I met King Juan Carlos on a few occasions. I also spent a couple of hours with him alone at his office. And what I saw was a great man who was trapped in a lifetime job he did not choose, a person who had to fight his own instincts to be a free man and struggle hard to stay on as king. And if he stayed on until today, it was not because he loved to be king but because he loves Spain -- not royal Spain but all of Spain.
Most people think being king is a great job and blame monarchies for giving this awesome position to a person who was not elected for it. But if people really understood what the job is like, most would refuse it. And I actually do know people who rejected that job in other monarchies. These are people who had the opportunity to marry a prince and did not, mainly because of the lack of freedom and constant public appearances that the job entails, or people who abdicated to marry somebody they were in love with and wanted to lead a more normal life.
From what I could tell, King Juan Carlos' dream would have been to not be king. When he was younger he would escape from his kingly duties, drive somewhere in his car, and try to be a free individual for a few hours. Being king is a daily obligation, not a choice.

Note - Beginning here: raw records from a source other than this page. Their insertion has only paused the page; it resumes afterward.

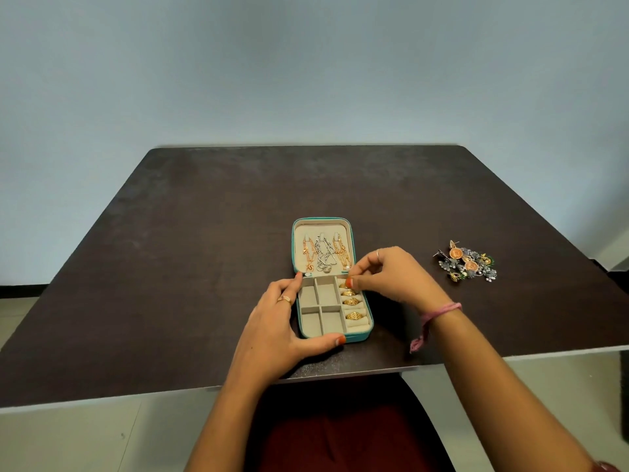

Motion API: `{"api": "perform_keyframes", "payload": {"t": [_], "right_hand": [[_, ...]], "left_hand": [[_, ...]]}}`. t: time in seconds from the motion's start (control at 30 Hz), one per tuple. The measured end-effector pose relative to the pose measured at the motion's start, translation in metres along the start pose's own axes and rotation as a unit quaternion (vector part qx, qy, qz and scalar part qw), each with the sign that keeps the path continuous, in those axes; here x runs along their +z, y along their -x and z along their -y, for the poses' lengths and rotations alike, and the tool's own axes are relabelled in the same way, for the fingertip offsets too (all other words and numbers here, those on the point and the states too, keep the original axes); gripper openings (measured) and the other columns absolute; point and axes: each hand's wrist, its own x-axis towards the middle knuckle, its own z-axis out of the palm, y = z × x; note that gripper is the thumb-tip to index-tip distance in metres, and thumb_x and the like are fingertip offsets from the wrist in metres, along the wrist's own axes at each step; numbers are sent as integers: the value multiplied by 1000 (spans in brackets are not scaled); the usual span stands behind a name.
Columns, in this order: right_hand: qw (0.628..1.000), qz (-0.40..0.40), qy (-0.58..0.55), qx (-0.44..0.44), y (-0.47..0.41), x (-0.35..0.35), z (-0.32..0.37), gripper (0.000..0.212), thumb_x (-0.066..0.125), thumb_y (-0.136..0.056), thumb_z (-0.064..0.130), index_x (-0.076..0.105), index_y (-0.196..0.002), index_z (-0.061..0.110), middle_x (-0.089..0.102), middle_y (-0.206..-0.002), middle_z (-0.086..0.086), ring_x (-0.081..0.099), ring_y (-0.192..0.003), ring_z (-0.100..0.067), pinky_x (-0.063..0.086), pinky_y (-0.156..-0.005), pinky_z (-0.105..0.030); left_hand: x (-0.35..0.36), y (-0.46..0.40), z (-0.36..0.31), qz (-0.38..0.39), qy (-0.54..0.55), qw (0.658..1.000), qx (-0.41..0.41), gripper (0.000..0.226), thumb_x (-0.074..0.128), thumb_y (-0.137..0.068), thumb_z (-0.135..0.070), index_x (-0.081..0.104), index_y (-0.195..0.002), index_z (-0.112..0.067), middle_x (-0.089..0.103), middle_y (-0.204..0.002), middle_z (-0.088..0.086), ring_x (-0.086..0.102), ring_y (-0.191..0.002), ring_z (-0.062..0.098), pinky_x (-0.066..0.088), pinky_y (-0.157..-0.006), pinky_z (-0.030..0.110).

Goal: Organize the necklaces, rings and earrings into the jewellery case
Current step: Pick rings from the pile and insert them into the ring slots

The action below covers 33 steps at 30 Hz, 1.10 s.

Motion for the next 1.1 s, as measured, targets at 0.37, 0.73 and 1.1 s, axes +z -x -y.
{"api": "perform_keyframes", "payload": {"t": [0.37,0.73,1.1], "right_hand": [[978,-161,-72,-111,31,45,-40,27,47,-97,18,60,-117,32,63,-111,17,61,-97,4,54,-81,-24],[978,-166,-51,-119,30,45,-43,30,44,-98,20,58,-121,33,61,-114,19,59,-103,1,54,-86,-32],[978,-151,-72,-127,27,45,-44,32,41,-99,16,57,-124,28,62,-123,9,58,-109,-4,53,-89,-33]], "left_hand": [[0,1,-2,-14,-5,1000,-1,118,73,-57,-69,13,-151,-29,29,-124,-28,33,-115,-8,36,-99,21],[-3,4,-10,-1,35,999,-14,124,65,-49,-74,13,-151,-26,32,-143,-16,31,-120,-5,37,-104,28],[-4,7,-15,-9,96,995,-38,111,67,-58,-62,18,-151,-24,31,-147,-12,29,-123,-3,32,-104,27]]}}
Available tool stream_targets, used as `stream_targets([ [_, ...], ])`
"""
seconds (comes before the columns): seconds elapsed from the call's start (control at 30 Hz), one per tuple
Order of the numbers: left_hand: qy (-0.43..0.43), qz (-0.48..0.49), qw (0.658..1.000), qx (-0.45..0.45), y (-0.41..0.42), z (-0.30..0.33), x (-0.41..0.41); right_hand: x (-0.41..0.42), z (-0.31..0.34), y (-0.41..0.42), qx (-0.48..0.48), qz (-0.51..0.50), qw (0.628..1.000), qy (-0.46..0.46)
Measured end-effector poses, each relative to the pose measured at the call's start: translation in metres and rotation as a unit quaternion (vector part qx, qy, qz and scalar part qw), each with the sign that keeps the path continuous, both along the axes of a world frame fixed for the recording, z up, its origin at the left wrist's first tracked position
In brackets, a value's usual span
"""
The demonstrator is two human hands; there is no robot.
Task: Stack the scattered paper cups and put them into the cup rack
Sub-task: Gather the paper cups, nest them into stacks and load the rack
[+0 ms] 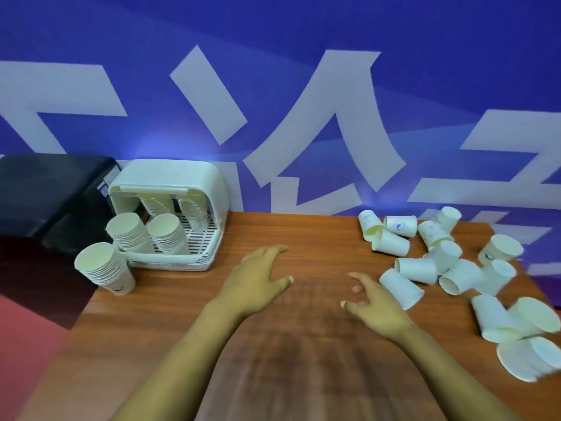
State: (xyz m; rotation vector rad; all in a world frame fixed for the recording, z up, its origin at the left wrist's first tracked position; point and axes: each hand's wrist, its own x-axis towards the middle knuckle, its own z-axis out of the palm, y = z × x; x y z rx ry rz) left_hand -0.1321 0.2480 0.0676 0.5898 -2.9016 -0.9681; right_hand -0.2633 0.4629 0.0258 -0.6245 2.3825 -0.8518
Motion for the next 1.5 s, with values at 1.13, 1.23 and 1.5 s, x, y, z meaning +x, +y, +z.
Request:
stream_targets([
  [1.13,-0.085,-0.029,0.993,0.077,0.175,-0.048,-0.199,-0.182,-0.023,0.182,0.057,-0.02,0.998,-0.006],
  [1.23,-0.111,-0.011,0.991,0.071,0.198,-0.069,-0.215,-0.212,-0.031,0.191,0.09,0.006,0.996,0.019],
  [1.5,-0.187,-0.05,0.978,-0.077,0.221,-0.098,-0.236,-0.246,-0.058,0.165,0.1,0.109,0.987,0.066],
])
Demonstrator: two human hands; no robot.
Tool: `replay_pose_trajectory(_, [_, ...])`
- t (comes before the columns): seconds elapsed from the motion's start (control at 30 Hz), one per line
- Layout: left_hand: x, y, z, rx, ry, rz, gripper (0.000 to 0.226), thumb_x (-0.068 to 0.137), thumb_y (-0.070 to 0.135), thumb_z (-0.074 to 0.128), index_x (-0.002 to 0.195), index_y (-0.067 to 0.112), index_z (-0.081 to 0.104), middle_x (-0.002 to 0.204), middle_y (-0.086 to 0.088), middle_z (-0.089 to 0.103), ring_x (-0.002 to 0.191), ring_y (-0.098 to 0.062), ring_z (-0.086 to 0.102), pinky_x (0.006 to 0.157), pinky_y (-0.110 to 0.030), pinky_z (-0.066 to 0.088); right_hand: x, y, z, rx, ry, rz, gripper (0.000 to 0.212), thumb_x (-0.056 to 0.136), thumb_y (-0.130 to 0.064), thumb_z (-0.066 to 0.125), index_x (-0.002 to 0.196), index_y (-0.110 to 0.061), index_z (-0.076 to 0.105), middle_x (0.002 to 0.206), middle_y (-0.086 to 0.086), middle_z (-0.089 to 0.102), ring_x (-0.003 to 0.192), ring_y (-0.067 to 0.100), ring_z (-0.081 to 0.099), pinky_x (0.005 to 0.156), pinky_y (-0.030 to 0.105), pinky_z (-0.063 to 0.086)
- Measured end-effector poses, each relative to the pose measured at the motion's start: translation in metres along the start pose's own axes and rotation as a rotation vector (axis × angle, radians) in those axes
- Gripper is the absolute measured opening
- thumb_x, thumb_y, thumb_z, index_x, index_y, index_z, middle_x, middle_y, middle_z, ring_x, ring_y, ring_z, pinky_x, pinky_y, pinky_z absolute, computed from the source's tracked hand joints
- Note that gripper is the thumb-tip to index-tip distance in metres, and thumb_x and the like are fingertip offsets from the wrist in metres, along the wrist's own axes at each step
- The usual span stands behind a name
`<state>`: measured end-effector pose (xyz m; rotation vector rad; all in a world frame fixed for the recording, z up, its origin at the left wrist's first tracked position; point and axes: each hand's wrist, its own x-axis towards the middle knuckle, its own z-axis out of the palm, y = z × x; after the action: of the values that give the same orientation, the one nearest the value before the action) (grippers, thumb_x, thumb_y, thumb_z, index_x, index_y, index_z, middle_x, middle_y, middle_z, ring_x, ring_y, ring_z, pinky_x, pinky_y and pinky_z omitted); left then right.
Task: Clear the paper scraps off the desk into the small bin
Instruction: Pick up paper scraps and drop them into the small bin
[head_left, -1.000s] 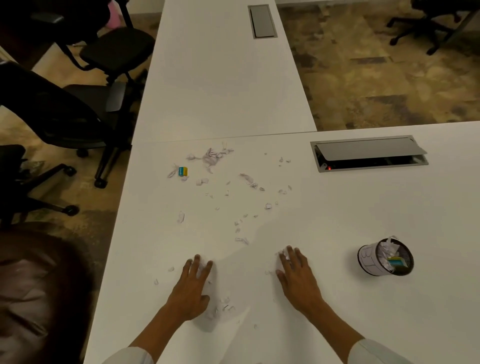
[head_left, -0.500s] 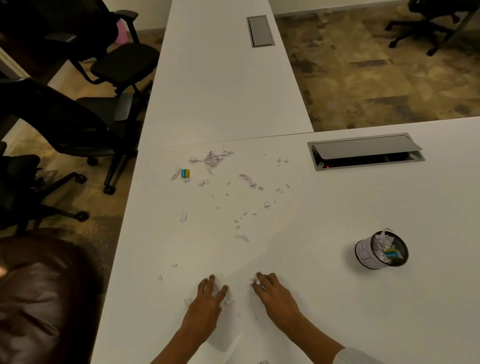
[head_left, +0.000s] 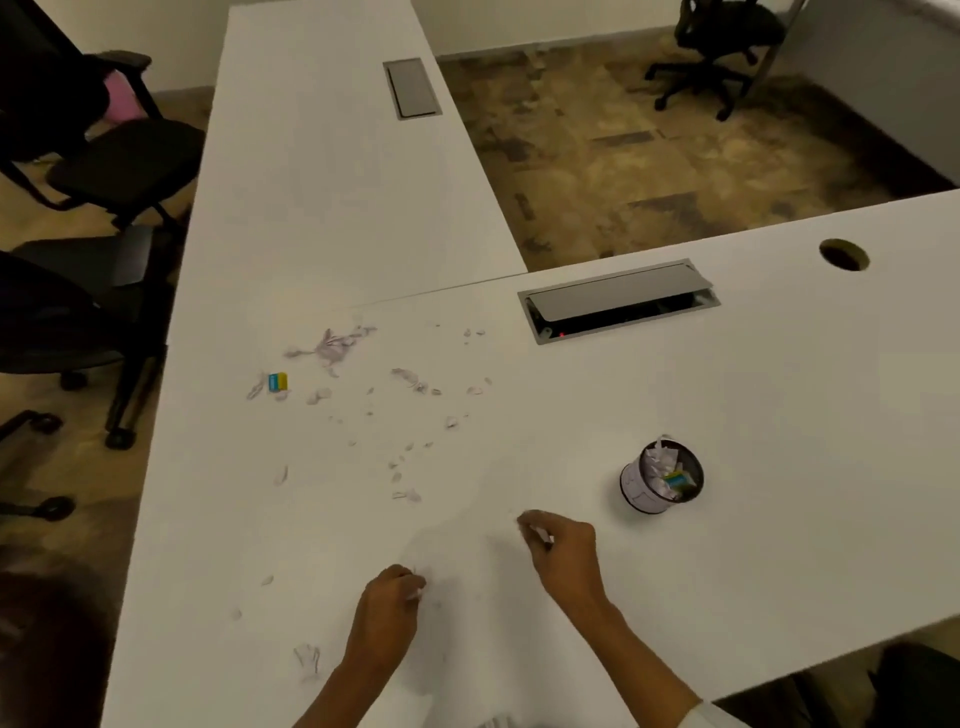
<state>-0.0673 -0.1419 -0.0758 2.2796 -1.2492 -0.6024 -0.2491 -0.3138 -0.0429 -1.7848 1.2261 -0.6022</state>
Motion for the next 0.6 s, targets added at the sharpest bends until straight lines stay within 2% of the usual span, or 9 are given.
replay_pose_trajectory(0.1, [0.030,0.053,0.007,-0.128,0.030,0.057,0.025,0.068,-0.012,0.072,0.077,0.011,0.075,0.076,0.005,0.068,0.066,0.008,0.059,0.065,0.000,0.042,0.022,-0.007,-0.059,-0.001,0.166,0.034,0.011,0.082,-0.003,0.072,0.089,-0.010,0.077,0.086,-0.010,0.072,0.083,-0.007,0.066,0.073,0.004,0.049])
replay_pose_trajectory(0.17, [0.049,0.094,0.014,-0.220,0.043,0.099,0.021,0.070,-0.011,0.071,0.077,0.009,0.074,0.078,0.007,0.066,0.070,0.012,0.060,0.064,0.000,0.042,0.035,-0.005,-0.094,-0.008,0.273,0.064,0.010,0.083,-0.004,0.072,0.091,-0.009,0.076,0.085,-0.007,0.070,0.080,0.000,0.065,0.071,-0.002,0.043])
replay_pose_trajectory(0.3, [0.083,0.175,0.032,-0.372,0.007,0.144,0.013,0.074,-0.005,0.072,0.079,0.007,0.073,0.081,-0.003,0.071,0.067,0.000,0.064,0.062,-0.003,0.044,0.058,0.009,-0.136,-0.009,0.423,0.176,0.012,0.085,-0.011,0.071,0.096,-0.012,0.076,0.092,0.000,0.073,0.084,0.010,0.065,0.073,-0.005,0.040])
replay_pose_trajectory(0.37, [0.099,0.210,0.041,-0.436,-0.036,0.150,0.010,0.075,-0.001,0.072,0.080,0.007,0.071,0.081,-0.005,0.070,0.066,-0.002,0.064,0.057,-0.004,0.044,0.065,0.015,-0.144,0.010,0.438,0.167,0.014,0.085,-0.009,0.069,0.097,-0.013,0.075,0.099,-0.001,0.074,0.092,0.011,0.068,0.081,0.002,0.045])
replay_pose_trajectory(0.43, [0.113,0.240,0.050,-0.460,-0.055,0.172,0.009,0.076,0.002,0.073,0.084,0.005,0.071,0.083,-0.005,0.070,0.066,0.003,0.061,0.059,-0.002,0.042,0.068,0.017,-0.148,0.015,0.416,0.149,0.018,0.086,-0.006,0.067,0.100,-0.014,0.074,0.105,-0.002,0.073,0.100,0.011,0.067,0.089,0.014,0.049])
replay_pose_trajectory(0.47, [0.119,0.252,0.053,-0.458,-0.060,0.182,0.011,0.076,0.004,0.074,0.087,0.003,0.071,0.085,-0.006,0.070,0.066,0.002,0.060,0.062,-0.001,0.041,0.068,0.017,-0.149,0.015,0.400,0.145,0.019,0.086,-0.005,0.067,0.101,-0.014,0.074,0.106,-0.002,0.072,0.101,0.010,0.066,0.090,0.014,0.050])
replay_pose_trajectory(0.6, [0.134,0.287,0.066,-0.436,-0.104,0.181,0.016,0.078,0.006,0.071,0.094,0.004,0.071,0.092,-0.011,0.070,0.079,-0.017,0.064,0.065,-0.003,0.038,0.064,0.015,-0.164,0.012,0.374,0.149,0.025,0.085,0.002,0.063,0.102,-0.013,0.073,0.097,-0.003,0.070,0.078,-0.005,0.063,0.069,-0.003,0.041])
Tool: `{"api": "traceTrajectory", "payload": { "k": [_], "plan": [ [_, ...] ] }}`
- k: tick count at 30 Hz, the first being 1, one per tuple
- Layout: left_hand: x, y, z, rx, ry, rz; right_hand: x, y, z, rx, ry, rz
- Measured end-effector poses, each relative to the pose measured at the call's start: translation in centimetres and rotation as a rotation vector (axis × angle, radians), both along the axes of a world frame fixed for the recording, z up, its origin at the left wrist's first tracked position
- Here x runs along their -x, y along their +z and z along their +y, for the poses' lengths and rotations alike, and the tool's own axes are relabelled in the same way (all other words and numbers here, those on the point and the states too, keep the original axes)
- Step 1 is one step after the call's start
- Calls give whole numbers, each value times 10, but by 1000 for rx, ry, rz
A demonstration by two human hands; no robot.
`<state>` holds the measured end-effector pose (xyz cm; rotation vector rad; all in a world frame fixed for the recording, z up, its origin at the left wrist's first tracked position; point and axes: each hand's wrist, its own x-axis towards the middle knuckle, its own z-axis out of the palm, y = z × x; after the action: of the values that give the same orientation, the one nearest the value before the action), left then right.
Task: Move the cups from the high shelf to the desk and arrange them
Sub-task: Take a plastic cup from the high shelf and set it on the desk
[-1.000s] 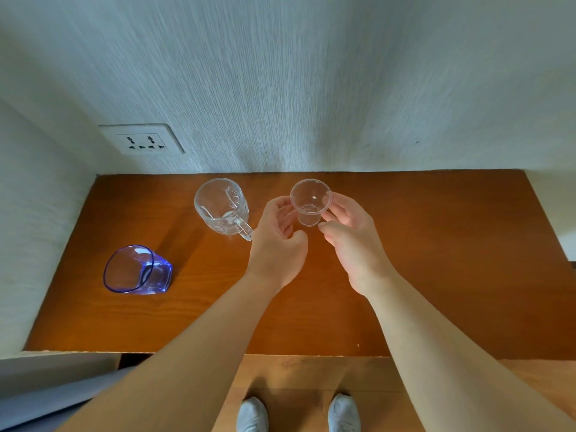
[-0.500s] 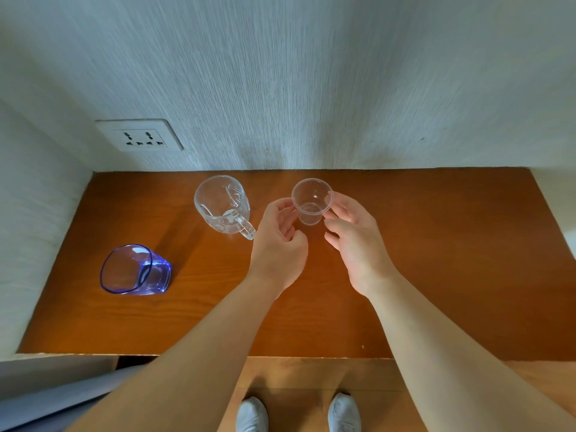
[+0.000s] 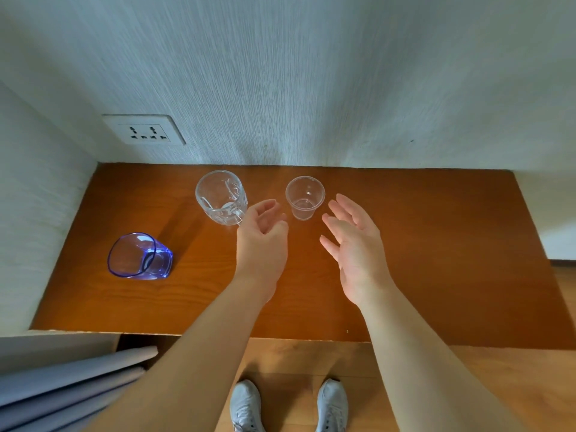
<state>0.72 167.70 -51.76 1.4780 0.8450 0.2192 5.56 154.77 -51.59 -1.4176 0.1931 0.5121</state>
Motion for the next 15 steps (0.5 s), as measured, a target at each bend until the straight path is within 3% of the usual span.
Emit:
{"api": "traceTrajectory", "payload": {
  "k": [6, 15],
  "plan": [
    [21, 33, -17, 184, 163, 28, 23, 26, -13, -76, -65, 23],
    [62, 102, -32, 220, 290, -68, 44, 82, -11, -191, 18, 41]
  ]
}}
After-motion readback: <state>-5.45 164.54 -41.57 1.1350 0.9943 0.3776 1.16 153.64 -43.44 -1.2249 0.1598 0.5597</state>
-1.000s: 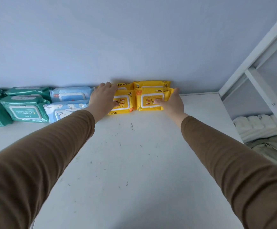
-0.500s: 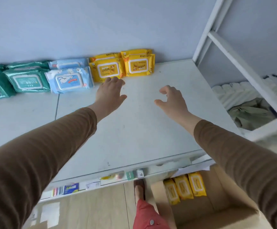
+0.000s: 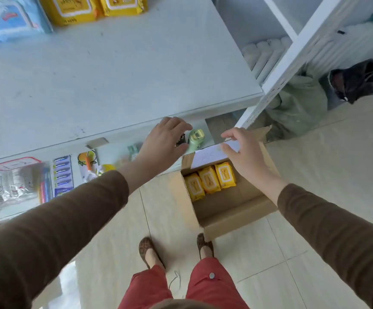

The first time I met King Juan Carlos, I had to dress in a special kind of tuxedo to dine with him in the royal palace. It was mandatory. And when I walked to greet him, my discomfort with wearing those clothes became so obvious that he read my mind and said, "Hombre, Martín, y tú, ¿qué crees? ¿Que a mi me gusta ir vestido así?" ("You think I like to go around dressed like this?") and gave me a big smile. After that comment I felt at home in his palace. That, to me, said it all about how he felt about being king. To me it meant that behind Juan Carlos the king there was Juan Carlos the man -- a funny, kind man who came to greet me with a charming, ironic comment. And in that meeting I realized how Juan Carlos the man was actually greater than Juan Carlos the jing. Yes, King Juan Carlos had shortcomings and his share of family scandals. But King Juan Carlos fought for democracy and led Spain through a period in which without him, paradoxically, democracy would have been more fragile. When I think of the Spain that he got at the start of his reign and the Spain that we have now, I am grateful to him. Everyone focuses on the fact that kings are not elected, but few think of how kings themselves do not choose what to do with their lives. Are we at their service, or are they the ultimate public servants? In Europe's constitutional democracies, it's the latter.